D) Well I think I did think of V=IR but my original reasoning I think was something along the lines of realising that the voltage is being constant. Thus the transformer would be the same regardless of the resistor (in terms of results in the secondary coil).

However thinking about this from another angle as I was today, if you use Is/Ip = np/ns you will see current in the secondary coil actually decreases if the primary coil current decreases and thus the deflection is decreased.

Due to some seemingly contrasting results, (which was what I was trying to figure out today) I'm not sure which approach to take is better/right in this case, if either of them at all (I could be flawed in some area, but this is currently where my understanding lies).

Your reasoning for this makes sense and I understand it up until the point where you say the voltage is higher in the primary coil. "So now the voltage is higher in the primary coil!" How did you come to this conclusion? From my understanding this is wrong and so my reasoning continues the logic and shows that deflection decreases in the galvanometer (or stays the same). If you could explain you're reasoning a bit more on how you got your answer that would be much appreciated (I really want to understand this question and the answer)!



Also BUMP, I'm still wondering about what other people got for the answers for the MCQ (especially for ones that haven't been answered by others).

 

[pikachu975]

Does anyone have answers for the multiple choice section just so I can compare?

Mine were:

1. A
2. B
3. D
4. A
5. Not even sure for this one
6. D
7. There was no Q7.
8. C
9. B
10. B
11. C
12. A?
13. C
14. A or B?
15. C
16. A or D?
17. B
18. A
19. C
20. B

I could be wrong about most of 'em but meh. Ones with 2 options I couldn't decide between them as they both seemed right and for 12 I had read this thread and the answer was said to be C, but I wasn't sure about that due to my current and perhaps incomplete understanding of flux. Would like to discuss this one (and any others I get wrong).

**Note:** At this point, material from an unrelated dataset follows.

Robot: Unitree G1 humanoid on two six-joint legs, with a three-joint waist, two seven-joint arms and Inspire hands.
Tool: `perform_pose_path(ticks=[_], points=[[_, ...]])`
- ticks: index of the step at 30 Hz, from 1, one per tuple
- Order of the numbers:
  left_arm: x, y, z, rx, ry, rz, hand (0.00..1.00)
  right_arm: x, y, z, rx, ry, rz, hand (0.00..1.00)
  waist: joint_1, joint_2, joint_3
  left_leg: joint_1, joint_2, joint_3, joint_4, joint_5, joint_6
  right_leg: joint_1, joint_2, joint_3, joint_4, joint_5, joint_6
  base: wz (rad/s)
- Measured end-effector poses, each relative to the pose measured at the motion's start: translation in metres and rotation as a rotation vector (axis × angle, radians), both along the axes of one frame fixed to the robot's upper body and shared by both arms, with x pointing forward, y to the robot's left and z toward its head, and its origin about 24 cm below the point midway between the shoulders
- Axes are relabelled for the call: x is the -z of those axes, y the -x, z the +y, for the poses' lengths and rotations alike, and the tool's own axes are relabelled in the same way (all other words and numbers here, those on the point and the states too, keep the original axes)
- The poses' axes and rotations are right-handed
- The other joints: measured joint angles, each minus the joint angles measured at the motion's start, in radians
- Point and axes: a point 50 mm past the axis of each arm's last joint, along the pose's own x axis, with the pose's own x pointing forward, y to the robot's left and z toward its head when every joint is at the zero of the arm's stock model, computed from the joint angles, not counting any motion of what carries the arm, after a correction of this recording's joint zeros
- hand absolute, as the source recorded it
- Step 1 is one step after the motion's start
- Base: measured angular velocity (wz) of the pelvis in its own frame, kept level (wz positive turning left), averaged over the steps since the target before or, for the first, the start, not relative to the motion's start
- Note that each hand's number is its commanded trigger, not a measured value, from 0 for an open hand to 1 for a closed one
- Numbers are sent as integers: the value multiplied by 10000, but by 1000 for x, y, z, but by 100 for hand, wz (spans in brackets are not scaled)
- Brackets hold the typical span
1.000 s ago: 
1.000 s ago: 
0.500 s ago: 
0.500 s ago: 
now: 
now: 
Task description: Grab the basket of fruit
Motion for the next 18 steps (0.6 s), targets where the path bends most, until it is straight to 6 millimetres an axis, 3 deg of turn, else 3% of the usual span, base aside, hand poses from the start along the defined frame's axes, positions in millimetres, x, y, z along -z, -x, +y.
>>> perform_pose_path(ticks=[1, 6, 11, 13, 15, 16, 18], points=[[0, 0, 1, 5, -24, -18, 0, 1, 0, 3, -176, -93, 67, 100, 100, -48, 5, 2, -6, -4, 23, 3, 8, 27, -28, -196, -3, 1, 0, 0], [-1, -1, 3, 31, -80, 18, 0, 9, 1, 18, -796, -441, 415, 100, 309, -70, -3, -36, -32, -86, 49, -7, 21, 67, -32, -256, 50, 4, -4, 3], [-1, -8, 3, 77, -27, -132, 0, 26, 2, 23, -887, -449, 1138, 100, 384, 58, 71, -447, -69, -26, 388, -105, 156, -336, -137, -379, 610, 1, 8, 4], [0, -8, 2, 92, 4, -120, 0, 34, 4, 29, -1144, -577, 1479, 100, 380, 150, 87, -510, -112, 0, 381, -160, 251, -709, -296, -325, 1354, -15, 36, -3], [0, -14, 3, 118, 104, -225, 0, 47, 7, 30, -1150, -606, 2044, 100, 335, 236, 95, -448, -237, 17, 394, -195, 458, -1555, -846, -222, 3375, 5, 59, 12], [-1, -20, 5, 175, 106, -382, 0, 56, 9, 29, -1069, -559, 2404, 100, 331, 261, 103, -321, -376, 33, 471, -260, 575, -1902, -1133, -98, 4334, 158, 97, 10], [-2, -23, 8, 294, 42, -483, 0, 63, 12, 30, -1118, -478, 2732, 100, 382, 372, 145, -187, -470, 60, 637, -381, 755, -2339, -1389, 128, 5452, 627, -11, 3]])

Wouldn't 8 be b) because the 2m is heavier so it drops faster (air resistance makes the m drop slower)? Or do we assume there is no air resistance?

 

[Green Yoda]

Wouldn't 8 be b) because the 2m is heavier so it drops faster (air resistance makes the m drop slower)? Or do we assume there is no air resistance?

C, because in physics the theoretical model disregards air resistance. This is proven by Galileo, that any object regardless of mass in the same gravitational field will fall at the same time as objects will accelerate at the same rate 'g'.

 

[pikachu975]

C, because in physics the theoretical model disregards air resistance. This is proven by Galileo, that any object regardless of mass in the same gravitational field will fall at the same time as objects will accelerate at the same rate 'g'.

Yeah but the question doesn't say if there is air resistance, so it's weird. It can still accelerate at the same rate but air resistance makes it fall differently. Gonna have to ask Chris about it.

 

[InteGrand]

Yeah but the question doesn't say if there is air resistance, so it's weird. It can still accelerate at the same rate but air resistance makes it fall differently. Gonna have to ask Chris about it.

Basically with HSC Physics projectiles, they generally expect you to assume there's no air resistance unless explicitly stated otherwise.

 

[pikachu975]

Basically with HSC Physics projectiles, they generally expect you to assume there's no air resistance unless explicitly stated otherwise.

Oh ok thanks for clearing this up

 

[123ryoma12]

Does anyone have answers for the multiple choice section just so I can compare?

Mine were:

1. A
2. B
3. D
4. A
5. Not even sure for this one
6. D
7. There was no Q7.
8. C
9. B
10. B
11. C
12. A?
13. C
14. A or B?
15. C
16. A or D?
17. B
18. A
19. C
20. B

I could be wrong about most of 'em but meh. Ones with 2 options I couldn't decide between them as they both seemed right and for 12 I had read this thread and the answer was said to be C, but I wasn't sure about that due to my current and perhaps incomplete understanding of flux. Would like to discuss this one (and any others I get wrong).

I got D for question 5
http://imgur.com/eMe1xVR
Not sure if I'm correct, but for this question you need to know how to convert eV to Joule or vice versa.
I also assumed the distance from cathode to anode was 1m, so I'm probably wrong.